London 11/05/1990 Wednesday
I’ll write in English to practice… Gustavo arrived, eventually, on last Friday. It was so strange, after 6 months, seeing him again. We went to Capoeira and we made love later on. It was just unbelievable. On Saturday I worked three hours at the shop because Joe phoned asking to work again at the shop because he really needs me there. At first I thought it could be a good idea, an easy solution for financial problems. But I felt terrible, sad, working there again, so I decided not to work anymore.
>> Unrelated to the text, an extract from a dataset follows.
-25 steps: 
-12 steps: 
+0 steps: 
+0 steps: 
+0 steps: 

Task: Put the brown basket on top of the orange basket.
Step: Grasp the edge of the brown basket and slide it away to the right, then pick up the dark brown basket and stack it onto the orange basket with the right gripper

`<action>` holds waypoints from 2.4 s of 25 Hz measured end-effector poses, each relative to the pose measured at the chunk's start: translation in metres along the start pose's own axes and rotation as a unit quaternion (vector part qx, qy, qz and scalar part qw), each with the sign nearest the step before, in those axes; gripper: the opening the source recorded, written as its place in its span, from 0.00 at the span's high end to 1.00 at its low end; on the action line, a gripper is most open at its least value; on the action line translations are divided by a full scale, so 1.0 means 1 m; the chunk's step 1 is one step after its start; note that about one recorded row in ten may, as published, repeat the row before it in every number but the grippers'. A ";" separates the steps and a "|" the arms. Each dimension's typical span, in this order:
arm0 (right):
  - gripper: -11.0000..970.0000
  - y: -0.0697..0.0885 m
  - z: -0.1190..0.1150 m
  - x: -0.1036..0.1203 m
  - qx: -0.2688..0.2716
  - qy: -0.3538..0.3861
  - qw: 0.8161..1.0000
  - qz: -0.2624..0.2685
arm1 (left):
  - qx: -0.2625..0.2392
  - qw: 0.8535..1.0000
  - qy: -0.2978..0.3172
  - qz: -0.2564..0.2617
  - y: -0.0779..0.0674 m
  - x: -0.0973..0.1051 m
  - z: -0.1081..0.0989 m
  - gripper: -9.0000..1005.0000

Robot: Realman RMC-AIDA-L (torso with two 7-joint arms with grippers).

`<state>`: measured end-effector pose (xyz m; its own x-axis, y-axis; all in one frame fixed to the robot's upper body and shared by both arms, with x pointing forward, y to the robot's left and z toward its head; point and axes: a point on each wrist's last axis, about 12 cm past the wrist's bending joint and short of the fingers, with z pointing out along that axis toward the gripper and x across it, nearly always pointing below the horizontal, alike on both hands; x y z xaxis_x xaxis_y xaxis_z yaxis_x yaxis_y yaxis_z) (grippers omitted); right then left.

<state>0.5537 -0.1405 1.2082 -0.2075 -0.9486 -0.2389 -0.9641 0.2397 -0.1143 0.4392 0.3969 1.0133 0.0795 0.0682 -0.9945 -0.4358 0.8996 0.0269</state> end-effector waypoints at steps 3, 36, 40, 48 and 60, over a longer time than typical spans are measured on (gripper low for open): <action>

At night me, Gustavo and James went to a party (the nice English guy who goes to the shop). The nice guy is going to Spain and I thought I could look after his flat. I spoke to him but there’s already someone in there. Shit! I’ve got no money and we need a place to stay! On Tues/Weds I’ve been delivering magazines. Easy job, easy money. On Wednesday Gustavo started with his paranoic ideas of just being friends because he thinks I love him too much and he doesn’t want me to suffer because he thinks he doesn’t love me as much as I love him. Fuck off! I told him I just want to have fun, he’s not the man of my life and that I don’t really love him the way he thinks I do. He’s even more foolish than before! We have been sleeping at Letitia’s for 2 days and haven’t touched each other. But yesterday I just thought “damn it!” and “seduced” him. It was crazy. Wonderful. But today the bastard come with stupid jokes, calling me a slag, because I knew he didn’t want to make love and I seduced him. Firstly I wasn’t taking it seriously but he then went too far and I told him that never ever again in my life he’s going to touch me. Five minutes later he started playing and trying to hug me. I told him to stop, he didn’t. So I slapped him!!! He got fucking angry. I’m feeling a bit lost now. He’s making me hate him when everything should be wonderful.